Несмотря на то, что врач ничего такого у Евы не нашел — ни красноты в горле, ни насморка, ни других признаков простуды, противная температура в районе тридцати семи держалась весь день.

Просто удивительно, что бедный ребенок не заболел раньше — как еще можно было выразить протест против несправедливости всего мира?

Асины самобичевания прервал звонок из Канады.

— Вы промахнулись, — сказала она, прижимая телефон к уху, — вам надо позвонить Еве. Но я могу отнести ей телефон.

— Не надо, — голос Лены звучал печально, — я хотела поговорить именно с вами.

— Правда? — Ася легла на кровать, глядя на то, как через несколько стекол Адам поит дочь чаем. Изображение казалось смазанным, как будто между ними были моря и океаны.

— Кажется, я ошиблась, — тихо прошелестело в трубке. — Переоценила свои силы. Это невыносимо.

— Возвращайтесь, — без раздумий ответила Ася. — Если невыносимо — возвращайтесь. Никто же вас силой там не держит.

— Я уже слишком многое потеряла, чтобы все отменить.

— Тогда терпите.

Лена молчала.

— С Евой все в порядке, — сказала Ася. — Она стойкий оловянный солдатик. Она переживет любое ваше решение. А вот вы — не любое. Так что думайте о себе и не совершайте никаких жертв из-за угрызений совести или страха осуждения. И не звоните мне для того, чтобы я вас успокаивала, и вам становилось легче. И еще — даже если вам очень больно, то все равно поговорите с дочерью.
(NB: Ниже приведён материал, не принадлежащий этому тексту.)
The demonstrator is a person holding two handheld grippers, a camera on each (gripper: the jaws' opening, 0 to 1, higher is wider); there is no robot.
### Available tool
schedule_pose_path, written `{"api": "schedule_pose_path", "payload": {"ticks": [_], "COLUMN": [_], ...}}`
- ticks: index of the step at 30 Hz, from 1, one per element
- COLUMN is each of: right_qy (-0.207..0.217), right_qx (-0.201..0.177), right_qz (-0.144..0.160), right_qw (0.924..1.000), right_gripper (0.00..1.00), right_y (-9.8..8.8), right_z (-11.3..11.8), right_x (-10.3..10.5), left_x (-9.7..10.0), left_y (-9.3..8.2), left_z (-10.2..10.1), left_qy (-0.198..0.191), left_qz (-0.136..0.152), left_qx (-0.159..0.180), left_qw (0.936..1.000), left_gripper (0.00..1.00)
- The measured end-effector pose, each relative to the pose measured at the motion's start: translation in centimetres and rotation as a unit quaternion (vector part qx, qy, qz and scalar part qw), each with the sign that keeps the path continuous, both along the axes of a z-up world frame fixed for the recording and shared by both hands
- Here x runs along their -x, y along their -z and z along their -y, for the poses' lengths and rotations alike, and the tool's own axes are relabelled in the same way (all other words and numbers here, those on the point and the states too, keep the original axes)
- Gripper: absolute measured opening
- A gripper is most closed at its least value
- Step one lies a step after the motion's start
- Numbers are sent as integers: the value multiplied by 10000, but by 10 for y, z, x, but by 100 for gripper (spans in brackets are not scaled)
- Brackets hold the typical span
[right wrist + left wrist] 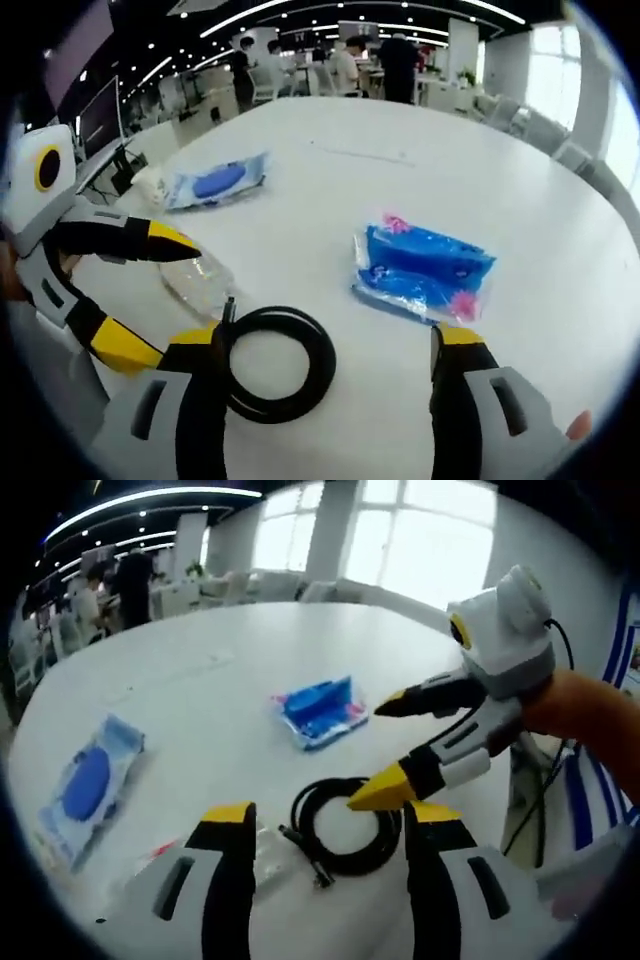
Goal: Arrange the tabletop items into an orderly group along one side of the table until the central work area is clear of visible clutter.
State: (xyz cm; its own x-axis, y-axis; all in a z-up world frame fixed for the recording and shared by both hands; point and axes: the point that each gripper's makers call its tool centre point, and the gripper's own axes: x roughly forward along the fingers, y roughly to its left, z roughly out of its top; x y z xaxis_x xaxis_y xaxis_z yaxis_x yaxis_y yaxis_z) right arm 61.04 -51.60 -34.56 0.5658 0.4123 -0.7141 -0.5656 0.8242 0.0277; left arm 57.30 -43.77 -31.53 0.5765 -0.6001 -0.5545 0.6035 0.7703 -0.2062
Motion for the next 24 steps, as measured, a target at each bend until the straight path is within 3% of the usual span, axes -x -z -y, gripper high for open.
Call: {"api": "schedule_pose_path", "payload": {"ticks": [10, 16, 24], "right_qy": [-133, -172, -252], "right_qx": [-32, -13, -15], "right_qz": [94, 157, 206], "right_qw": [9999, 9997, 9995], "right_gripper": [86, 87, 86], "right_y": [-8, -12, -17], "right_z": [-14, -17, -23], "right_x": [0, 1, 5], "left_x": [2, 3, 9], "left_y": [-20, -35, -45], "left_z": [-20, -33, -52], "left_qy": [-175, -255, -384], "left_qz": [215, 499, 615], "left_qx": [337, 512, 626], "left_qw": [9990, 9971, 9954], "left_gripper": [61, 69, 74]}}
Не прощаясь, Ася прервала вызов. Сожаления, угрызения… Каково это — прожить жизнь, каждый день думая о том, когда все пошло не так? Как Мадина, как Лена.

Каждый чертов день задавать себе один и тот же чертов вопрос.

В этом мире нет ничего хуже чувства вины, особенно — вины перед собой.

Она лежала на кровати, глядя на далекие смазанные силуэты и тихо плакала от жалости ко всем на свете.

Вдоволь наревевшись, Ася вдруг засобиралась, нацепила на себя одежду Адама, которая была в этой спальне, спустилась вниз и села за руль.